#freestylelibre How Abbott can tie the care triangle and Libre together to make a killing…

#freestylelibre How Abbott can tie the care triangle and Libre together
to make a killing…
#freestylelibre How Abbott can tie the care triangle and Libre together to make a killing…

Today I’ve written about both the Triangle of Diabetes Care, which seems to be sponsored by Abbott, and the Libre accuracy study. These two components together give Abbott an opportunity to make a killing in the Diabetes world, if healthcare professionals and organisations can be brought along for the ride. 
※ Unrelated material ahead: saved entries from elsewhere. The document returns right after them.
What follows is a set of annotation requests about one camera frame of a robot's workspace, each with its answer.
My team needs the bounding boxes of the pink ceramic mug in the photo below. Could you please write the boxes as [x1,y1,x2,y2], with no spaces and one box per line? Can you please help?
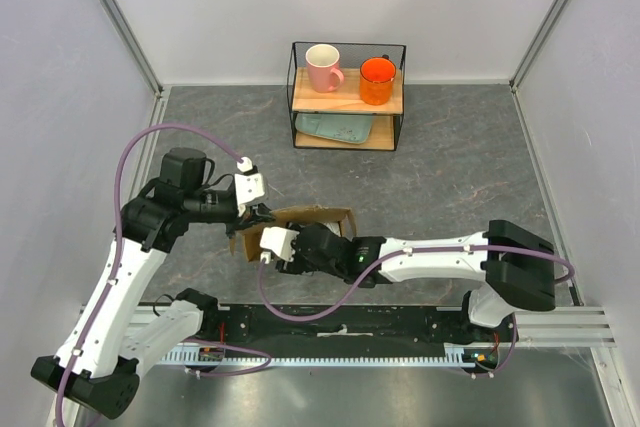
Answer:
[305,44,345,93]

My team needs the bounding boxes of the purple cable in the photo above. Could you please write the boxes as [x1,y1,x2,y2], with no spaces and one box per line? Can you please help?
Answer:
[257,245,575,323]
[54,122,249,427]

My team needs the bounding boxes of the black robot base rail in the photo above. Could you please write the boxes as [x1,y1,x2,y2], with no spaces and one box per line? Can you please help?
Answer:
[193,304,513,357]

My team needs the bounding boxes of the brown cardboard express box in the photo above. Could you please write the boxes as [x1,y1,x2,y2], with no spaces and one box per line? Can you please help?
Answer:
[229,205,357,262]

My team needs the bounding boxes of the black wire wooden shelf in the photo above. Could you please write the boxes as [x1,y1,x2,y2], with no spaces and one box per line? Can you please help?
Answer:
[286,41,407,151]

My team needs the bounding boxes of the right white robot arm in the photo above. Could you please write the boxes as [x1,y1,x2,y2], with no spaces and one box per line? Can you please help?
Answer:
[261,220,557,341]

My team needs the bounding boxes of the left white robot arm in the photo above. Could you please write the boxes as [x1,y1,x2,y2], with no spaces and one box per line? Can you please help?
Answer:
[31,148,270,423]

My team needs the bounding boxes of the orange glass cup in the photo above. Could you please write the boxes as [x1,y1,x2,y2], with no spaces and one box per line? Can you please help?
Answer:
[359,55,397,106]

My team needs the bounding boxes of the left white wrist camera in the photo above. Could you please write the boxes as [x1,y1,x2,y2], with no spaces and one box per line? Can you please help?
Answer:
[233,157,267,217]

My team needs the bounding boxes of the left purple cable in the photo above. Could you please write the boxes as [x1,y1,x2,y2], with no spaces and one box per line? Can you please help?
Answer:
[54,122,249,427]

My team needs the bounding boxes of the teal rectangular plate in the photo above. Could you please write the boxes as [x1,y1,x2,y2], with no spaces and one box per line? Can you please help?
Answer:
[295,113,373,145]

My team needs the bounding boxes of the slotted cable duct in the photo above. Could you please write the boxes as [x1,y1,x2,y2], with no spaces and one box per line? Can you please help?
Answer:
[157,344,499,368]

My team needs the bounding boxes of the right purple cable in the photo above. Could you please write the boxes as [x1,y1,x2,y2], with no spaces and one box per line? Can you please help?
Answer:
[257,245,575,323]

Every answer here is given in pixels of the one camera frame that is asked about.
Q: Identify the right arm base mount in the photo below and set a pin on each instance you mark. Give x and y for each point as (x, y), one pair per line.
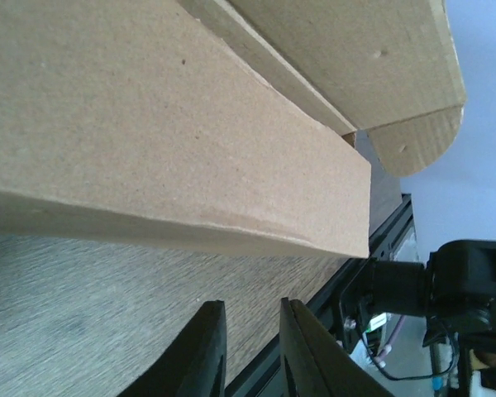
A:
(354, 300)

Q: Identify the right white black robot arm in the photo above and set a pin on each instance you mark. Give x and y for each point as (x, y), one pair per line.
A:
(455, 291)

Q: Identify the cardboard box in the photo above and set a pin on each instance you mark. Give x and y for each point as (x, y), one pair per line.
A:
(218, 126)

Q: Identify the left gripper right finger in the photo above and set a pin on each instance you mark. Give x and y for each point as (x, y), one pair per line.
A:
(313, 363)

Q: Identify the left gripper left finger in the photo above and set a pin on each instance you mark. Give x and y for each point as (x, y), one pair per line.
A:
(195, 362)

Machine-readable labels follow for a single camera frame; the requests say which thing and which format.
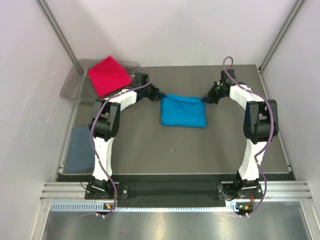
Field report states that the clear grey plastic bin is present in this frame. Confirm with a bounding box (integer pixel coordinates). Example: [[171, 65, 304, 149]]
[[59, 58, 142, 106]]

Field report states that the slotted cable duct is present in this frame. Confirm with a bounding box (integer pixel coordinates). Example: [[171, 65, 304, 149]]
[[50, 201, 240, 213]]

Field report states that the left corner aluminium post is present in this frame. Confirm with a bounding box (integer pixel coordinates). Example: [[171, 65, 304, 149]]
[[36, 0, 84, 75]]

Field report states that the right corner aluminium post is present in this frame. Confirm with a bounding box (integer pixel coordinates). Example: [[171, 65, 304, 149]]
[[258, 0, 306, 73]]

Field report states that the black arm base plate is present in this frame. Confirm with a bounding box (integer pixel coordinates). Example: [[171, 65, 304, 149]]
[[84, 182, 263, 201]]

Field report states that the corner aluminium post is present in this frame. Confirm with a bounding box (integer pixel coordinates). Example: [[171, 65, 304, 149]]
[[258, 0, 306, 73], [36, 0, 84, 75]]

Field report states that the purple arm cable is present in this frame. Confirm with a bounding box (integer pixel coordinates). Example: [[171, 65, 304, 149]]
[[89, 67, 154, 218], [222, 56, 275, 216]]

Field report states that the aluminium rail frame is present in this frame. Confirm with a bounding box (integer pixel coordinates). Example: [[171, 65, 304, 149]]
[[40, 181, 313, 207]]

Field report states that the bright blue t-shirt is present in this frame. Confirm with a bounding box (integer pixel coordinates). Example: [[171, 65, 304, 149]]
[[160, 94, 207, 128]]

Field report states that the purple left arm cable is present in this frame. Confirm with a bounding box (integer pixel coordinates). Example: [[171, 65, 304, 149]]
[[89, 67, 154, 218]]

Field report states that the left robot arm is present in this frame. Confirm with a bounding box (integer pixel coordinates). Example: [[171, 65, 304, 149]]
[[86, 68, 167, 199]]

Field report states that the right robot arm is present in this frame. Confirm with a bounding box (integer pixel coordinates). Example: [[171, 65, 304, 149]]
[[200, 69, 279, 198]]

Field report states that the folded red t-shirt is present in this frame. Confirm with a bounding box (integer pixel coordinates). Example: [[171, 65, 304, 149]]
[[87, 56, 132, 98]]

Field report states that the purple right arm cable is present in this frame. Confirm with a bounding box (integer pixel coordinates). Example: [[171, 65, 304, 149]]
[[222, 56, 275, 216]]

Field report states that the folded dark blue t-shirt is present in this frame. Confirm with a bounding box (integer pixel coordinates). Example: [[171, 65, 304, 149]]
[[63, 126, 95, 174]]

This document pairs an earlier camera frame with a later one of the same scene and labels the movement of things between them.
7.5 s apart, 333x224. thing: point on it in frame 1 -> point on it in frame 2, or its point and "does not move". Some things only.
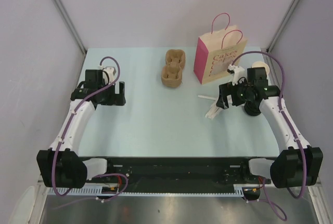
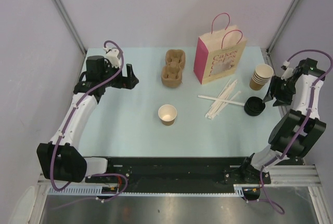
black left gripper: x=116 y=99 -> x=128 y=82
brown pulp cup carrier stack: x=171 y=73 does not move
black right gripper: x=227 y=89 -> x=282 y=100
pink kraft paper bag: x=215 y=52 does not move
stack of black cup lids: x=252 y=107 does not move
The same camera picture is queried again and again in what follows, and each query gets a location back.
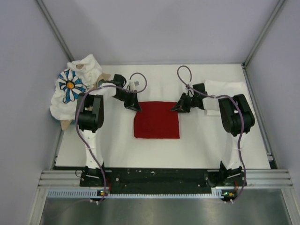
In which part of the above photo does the folded white t shirt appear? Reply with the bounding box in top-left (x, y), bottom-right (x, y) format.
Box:
top-left (203, 80), bottom-right (255, 116)

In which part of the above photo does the right aluminium frame post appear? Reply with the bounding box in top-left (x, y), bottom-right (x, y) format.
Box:
top-left (242, 0), bottom-right (288, 68)

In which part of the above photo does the red t shirt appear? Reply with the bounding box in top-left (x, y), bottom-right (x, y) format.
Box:
top-left (134, 101), bottom-right (180, 139)

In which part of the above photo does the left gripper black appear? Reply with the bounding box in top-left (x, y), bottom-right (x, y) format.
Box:
top-left (112, 90), bottom-right (141, 112)

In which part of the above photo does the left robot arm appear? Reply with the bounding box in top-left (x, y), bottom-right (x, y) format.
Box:
top-left (75, 73), bottom-right (147, 186)

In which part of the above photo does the left aluminium frame post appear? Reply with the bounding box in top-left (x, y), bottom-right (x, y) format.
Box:
top-left (35, 0), bottom-right (74, 61)

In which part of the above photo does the grey slotted cable duct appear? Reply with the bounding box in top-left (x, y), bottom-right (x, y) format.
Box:
top-left (47, 188), bottom-right (235, 200)

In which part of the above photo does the tan t shirt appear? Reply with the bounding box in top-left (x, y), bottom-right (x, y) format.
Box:
top-left (60, 73), bottom-right (111, 131)

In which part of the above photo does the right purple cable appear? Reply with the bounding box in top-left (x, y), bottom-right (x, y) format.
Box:
top-left (177, 65), bottom-right (247, 204)

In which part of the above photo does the aluminium frame post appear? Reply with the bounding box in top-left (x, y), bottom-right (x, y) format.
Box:
top-left (35, 0), bottom-right (74, 61)
top-left (242, 0), bottom-right (288, 68)

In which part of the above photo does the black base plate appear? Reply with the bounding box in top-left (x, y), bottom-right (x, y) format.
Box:
top-left (80, 167), bottom-right (245, 195)

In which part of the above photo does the white flower print t shirt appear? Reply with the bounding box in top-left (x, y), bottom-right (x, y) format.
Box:
top-left (50, 68), bottom-right (90, 120)

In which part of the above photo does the purple cable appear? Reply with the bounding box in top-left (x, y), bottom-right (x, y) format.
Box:
top-left (75, 72), bottom-right (148, 204)
top-left (177, 65), bottom-right (247, 204)

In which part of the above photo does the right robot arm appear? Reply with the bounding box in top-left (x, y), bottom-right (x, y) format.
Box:
top-left (171, 83), bottom-right (255, 187)

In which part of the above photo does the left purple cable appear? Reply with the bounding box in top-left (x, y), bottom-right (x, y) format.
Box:
top-left (75, 72), bottom-right (148, 204)

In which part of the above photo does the white crumpled t shirt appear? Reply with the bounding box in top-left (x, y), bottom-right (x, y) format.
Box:
top-left (67, 54), bottom-right (103, 87)

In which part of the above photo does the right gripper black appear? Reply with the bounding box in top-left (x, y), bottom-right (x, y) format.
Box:
top-left (171, 93), bottom-right (198, 114)

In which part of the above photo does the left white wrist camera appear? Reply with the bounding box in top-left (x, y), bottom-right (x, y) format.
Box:
top-left (125, 80), bottom-right (141, 93)

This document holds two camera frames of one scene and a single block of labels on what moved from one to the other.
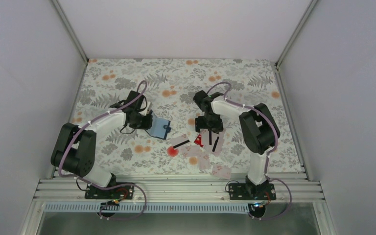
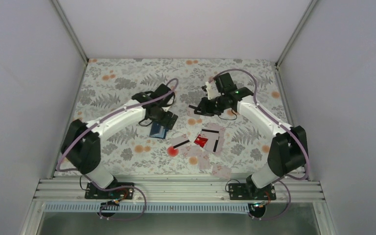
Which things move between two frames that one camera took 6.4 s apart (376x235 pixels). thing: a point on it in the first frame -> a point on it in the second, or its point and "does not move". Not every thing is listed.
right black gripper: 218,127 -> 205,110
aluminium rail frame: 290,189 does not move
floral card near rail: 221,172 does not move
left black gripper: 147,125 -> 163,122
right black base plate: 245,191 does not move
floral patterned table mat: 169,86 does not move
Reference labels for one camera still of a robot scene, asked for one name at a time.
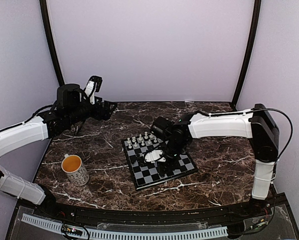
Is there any left black frame post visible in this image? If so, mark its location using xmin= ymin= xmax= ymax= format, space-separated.
xmin=39 ymin=0 xmax=65 ymax=86

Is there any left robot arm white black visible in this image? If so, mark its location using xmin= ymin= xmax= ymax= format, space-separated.
xmin=0 ymin=80 xmax=118 ymax=218

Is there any black grey chess board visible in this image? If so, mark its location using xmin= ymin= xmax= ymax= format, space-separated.
xmin=121 ymin=132 xmax=198 ymax=191

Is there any right black frame post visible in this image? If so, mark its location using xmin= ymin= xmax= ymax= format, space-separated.
xmin=230 ymin=0 xmax=262 ymax=110

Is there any pile of black pieces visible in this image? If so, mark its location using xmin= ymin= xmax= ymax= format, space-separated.
xmin=129 ymin=152 xmax=149 ymax=167

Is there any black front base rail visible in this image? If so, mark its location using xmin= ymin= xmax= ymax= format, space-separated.
xmin=16 ymin=192 xmax=288 ymax=228

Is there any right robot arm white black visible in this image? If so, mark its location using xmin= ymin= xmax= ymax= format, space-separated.
xmin=144 ymin=103 xmax=283 ymax=217

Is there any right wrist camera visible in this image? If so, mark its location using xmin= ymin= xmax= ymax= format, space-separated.
xmin=144 ymin=149 xmax=166 ymax=164

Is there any black frame post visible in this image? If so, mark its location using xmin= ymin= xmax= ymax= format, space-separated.
xmin=39 ymin=0 xmax=65 ymax=86
xmin=230 ymin=0 xmax=262 ymax=110

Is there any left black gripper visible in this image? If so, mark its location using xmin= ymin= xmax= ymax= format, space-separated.
xmin=66 ymin=96 xmax=117 ymax=125

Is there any white slotted cable duct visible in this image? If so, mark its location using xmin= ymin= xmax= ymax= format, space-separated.
xmin=21 ymin=213 xmax=228 ymax=240

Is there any patterned mug with yellow interior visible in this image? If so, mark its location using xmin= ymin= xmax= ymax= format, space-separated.
xmin=61 ymin=154 xmax=90 ymax=187

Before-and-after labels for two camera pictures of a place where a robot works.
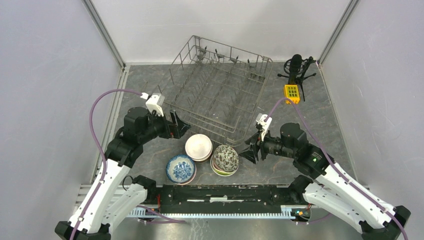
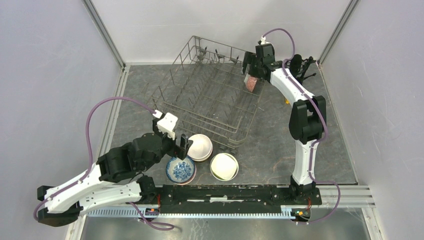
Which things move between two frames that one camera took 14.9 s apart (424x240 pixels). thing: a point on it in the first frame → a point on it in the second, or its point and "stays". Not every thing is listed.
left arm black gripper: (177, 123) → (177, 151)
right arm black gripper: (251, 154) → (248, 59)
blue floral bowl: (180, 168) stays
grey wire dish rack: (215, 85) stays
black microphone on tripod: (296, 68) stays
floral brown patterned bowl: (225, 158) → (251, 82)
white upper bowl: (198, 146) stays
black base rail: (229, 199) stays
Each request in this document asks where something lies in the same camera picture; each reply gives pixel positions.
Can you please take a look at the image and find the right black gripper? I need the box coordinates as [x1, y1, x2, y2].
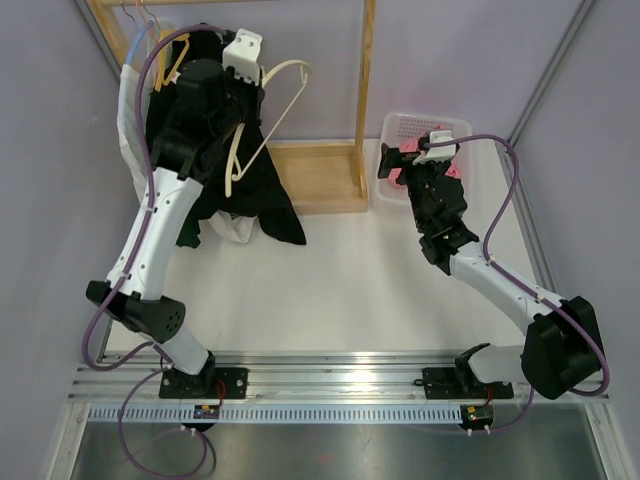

What am I talking about? Let’s start with the Libre. 
Most Libre users up to this point are type 1 diabetics. A limited user base of a few million globally. This is not appealing to a corporation. Expanding the user base to type 2s is a very different proposition, and increases the user base 10 fold. Around 21 million diagnosed people in the US, vs 2 million type 1s, and the population of T2ds is growing. 
The recent study proves that across T1s and T2s, the Libre has an accuracy in line with a standard SMBG meter, and the Clarke and consensus error grids look very similar. So we know that the Libre can be relied on in place of finger prick testing. 
Now, the triangle of Diabetes Care. How does that come in to play? Well it promotes the Ambulatory Glucose Profile as a brilliant mechanism for pattern spotting (which it is) and seeks to convince healthcare professionals that more glucose testing is best for both T1s and T2s and that in doing so, pattern recognition and both behavioural change and treatment adjustment are possible. There is little to argue against this as well. 
But one of the frequently held up reasons for not providing SMBG to Type 2s is the pain and discouragement of finger pricking, and the depression the numbers can cause. 
But what if you didn’t have to finger prick multiple times a day? What if you do something a tiny bit painful, once a fortnight and could test as much as you wanted, accurately? Wouldn’t that be a panacea? And what if, instead of numbers, you could see a representation of your typical day and could use that with the knowledge of what you’ve done  and eaten, to change your behaviour and treatment? And the Libre provides both of these. 
And what if the Libre was part of the prescribable monitoring solution in every developed country? Then there would be a lot of users. And what if it was marketed to physical training instructors and the health industry as a way of understanding glucose levels and by proxy, insulin response? Wouldn’t that also widen the prospective audience?
The Libre isn’t a solution for T1 diabetics. With the Triangle of Diabetes Care it is an attempt to become a key part of the T2 monitoring world, on prescription and while it would help T2s enormously, it will generate a huge amount of revenue for Abbott in the process. 
Make no mistake. The route that Abbott has taken so far is well planned and could be very lucrative. But well done the strategists. It does two things. It helps many patients get better results whilst at the same time providing Abbott a great addition to the bottom line. 
Let’s just hope the NHS understand this and negotiate the right price when they finally get it on to prescription.